• TASK DESCRIPTION: Your task is to output all the records below, word for word.
Segment Start: INFORMATION SHOWN
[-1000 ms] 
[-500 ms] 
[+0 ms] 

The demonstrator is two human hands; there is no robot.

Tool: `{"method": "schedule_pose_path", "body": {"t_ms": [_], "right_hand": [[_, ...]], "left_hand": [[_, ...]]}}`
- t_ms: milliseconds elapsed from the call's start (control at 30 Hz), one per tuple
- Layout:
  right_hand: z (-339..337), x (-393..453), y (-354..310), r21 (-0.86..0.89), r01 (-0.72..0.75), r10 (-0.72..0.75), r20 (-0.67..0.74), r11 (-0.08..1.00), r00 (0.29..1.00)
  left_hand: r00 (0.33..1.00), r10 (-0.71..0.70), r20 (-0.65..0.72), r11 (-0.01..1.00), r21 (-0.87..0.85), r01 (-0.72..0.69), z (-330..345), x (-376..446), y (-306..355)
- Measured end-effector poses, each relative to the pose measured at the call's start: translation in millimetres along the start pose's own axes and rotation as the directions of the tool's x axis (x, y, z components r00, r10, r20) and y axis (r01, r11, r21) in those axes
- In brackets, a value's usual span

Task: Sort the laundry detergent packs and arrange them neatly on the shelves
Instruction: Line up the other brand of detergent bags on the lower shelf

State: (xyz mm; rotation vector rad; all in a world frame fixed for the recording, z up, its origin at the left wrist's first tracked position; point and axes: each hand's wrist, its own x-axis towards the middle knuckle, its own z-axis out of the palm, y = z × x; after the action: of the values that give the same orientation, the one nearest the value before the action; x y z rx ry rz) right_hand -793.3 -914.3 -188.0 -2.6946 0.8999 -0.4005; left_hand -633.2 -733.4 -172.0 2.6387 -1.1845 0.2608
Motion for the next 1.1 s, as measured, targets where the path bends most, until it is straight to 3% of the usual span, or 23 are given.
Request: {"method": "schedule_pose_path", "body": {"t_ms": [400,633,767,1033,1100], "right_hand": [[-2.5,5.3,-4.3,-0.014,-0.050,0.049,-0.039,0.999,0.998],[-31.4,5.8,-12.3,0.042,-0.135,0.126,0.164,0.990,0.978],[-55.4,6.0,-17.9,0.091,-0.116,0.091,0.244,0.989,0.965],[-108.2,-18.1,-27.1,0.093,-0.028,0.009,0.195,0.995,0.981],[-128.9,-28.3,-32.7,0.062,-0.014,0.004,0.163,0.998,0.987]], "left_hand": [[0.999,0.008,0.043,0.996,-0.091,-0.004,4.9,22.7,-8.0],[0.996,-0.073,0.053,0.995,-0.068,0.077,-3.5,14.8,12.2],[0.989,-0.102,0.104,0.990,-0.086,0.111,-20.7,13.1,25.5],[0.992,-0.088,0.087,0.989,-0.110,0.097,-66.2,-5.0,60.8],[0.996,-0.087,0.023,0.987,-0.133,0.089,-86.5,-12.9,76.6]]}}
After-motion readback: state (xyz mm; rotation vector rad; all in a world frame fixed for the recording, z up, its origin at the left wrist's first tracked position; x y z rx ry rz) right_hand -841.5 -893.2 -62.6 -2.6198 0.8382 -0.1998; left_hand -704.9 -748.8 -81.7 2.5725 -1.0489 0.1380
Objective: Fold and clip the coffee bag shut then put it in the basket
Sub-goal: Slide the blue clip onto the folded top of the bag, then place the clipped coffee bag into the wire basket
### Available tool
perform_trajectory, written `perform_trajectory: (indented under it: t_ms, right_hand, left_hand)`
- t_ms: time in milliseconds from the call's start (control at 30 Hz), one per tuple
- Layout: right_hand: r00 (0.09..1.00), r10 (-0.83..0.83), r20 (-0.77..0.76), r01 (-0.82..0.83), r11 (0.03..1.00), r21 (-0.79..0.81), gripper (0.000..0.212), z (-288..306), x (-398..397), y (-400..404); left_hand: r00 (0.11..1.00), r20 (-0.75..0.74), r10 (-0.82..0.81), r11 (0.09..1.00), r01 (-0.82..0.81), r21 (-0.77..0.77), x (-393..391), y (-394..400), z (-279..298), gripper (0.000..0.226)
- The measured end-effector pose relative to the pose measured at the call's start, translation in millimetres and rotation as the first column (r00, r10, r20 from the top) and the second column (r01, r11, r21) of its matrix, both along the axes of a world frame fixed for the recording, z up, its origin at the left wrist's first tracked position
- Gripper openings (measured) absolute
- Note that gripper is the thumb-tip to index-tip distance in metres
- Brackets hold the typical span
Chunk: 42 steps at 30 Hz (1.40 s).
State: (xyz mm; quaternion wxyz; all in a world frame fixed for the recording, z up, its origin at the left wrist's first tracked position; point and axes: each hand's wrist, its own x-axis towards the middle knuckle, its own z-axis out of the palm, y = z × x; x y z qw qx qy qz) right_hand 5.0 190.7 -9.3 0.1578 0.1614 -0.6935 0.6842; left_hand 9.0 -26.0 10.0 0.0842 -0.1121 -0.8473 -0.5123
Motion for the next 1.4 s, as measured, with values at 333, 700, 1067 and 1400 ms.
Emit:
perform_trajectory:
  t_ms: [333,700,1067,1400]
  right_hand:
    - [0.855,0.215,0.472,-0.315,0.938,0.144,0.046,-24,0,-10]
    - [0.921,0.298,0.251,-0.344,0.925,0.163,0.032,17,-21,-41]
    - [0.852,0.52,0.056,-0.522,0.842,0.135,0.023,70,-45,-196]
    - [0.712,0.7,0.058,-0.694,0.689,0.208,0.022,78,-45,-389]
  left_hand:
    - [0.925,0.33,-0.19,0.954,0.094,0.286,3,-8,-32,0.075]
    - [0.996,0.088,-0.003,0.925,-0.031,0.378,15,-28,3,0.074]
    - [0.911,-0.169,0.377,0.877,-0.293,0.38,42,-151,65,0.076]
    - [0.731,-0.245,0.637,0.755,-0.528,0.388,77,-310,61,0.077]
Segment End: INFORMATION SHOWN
• ANSWER BOX:
[-1000 ms] 
[-500 ms] 
[+0 ms] 

The demonstrator is two human hands; there is no robot.

Tool: `{"method": "schedule_pose_path", "body": {"t_ms": [_], "right_hand": [[_, ...]], "left_hand": [[_, ...]]}}`
- t_ms: milliseconds elapsed from the call's start (control at 30 Hz), one per tuple
- Layout:
  right_hand: z (-339..337), x (-393..453), y (-354..310), r21 (-0.86..0.89), r01 (-0.72..0.75), r10 (-0.72..0.75), r20 (-0.67..0.74), r11 (-0.08..1.00), r00 (0.29..1.00)
  left_hand: r00 (0.33..1.00), r10 (-0.71..0.70), r20 (-0.65..0.72), r11 (-0.01..1.00), r21 (-0.87..0.85), r01 (-0.72..0.69), z (-330..345), x (-376..446), y (-306..355)
- Measured end-effector poses, each relative to the pose measured at the call's start: translation in millimetres along the start pose's own axes and rotation as the directions of the tool's x axis (x, y, z components r00, r10, r20) and y axis (r01, r11, r21) in those axes
- In brackets, a value's usual span

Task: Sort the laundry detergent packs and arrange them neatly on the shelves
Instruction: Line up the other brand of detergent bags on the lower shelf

State: (xyz mm; rotation vector rad; all in a world frame fixed for the recording, z up, its origin at the left wrist's first tracked position; point and axes: each hand's wrist, its own x-axis towards the middle knuckle, its own z-axis out of the palm, y = z × x; after the action: of the values that give the same orientation, the one nearest the value before the action; x y z rx ry rz) right_hand -793.3 -914.3 -188.0 -2.6946 0.8999 -0.4005; left_hand -633.2 -733.4 -172.0 2.6387 -1.1845 0.2608
Motion for the next 1.1 s, as measured, targets where the path bends most, until it is straight to 3% of the usual span, or 23 are given.
Request: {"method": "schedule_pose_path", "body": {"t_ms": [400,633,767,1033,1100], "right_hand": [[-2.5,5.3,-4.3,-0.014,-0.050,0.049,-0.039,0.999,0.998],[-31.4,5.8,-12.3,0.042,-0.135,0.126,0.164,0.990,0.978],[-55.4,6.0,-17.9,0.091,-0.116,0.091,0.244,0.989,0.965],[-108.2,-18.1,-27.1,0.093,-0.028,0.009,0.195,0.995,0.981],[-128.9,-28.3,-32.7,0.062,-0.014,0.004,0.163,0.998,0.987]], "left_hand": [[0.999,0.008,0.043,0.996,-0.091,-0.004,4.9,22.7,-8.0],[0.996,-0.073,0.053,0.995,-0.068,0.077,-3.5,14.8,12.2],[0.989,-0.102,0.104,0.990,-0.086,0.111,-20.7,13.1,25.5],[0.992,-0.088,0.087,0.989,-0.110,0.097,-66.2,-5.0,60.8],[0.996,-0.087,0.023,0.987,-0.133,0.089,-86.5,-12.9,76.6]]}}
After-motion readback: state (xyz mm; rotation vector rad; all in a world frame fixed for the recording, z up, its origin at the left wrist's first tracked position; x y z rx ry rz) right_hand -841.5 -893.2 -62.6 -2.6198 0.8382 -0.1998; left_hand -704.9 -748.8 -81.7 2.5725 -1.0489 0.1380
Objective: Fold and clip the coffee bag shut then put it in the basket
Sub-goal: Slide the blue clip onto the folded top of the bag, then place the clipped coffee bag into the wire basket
### Available tool
perform_trajectory, written `perform_trajectory: (indented under it: t_ms, right_hand, left_hand)`
- t_ms: time in milliseconds from the call's start (control at 30 Hz), one per tuple
- Layout: right_hand: r00 (0.09..1.00), r10 (-0.83..0.83), r20 (-0.77..0.76), r01 (-0.82..0.83), r11 (0.03..1.00), r21 (-0.79..0.81), gripper (0.000..0.212), z (-288..306), x (-398..397), y (-400..404); left_hand: r00 (0.11..1.00), r20 (-0.75..0.74), r10 (-0.82..0.81), r11 (0.09..1.00), r01 (-0.82..0.81), r21 (-0.77..0.77), x (-393..391), y (-394..400), z (-279..298), gripper (0.000..0.226)
- The measured end-effector pose relative to the pose measured at the call's start, translation in millimetres and rotation as the first column (r00, r10, r20 from the top) and the second column (r01, r11, r21) of its matrix, both along the axes of a world frame fixed for the recording, z up, its origin at the left wrist's first tracked position
- Gripper openings (measured) absolute
- Note that gripper is the thumb-tip to index-tip distance in metres
- Brackets hold the typical span
Chunk: 42 steps at 30 Hz (1.40 s).
State: (xyz mm; quaternion wxyz; all in a world frame fixed for the recording, z up, its origin at the left wrist's first tracked position; point and axes: each hand's wrist, its own x-axis towards the middle knuckle, its own z-axis out of the palm, y = z × x; x y z qw qx qy qz) right_hand 5.0 190.7 -9.3 0.1578 0.1614 -0.6935 0.6842; left_hand 9.0 -26.0 10.0 0.0842 -0.1121 -0.8473 -0.5123
Motion for the next 1.4 s, as measured, with values at 333, 700, 1067 and 1400 ms.
Emit:
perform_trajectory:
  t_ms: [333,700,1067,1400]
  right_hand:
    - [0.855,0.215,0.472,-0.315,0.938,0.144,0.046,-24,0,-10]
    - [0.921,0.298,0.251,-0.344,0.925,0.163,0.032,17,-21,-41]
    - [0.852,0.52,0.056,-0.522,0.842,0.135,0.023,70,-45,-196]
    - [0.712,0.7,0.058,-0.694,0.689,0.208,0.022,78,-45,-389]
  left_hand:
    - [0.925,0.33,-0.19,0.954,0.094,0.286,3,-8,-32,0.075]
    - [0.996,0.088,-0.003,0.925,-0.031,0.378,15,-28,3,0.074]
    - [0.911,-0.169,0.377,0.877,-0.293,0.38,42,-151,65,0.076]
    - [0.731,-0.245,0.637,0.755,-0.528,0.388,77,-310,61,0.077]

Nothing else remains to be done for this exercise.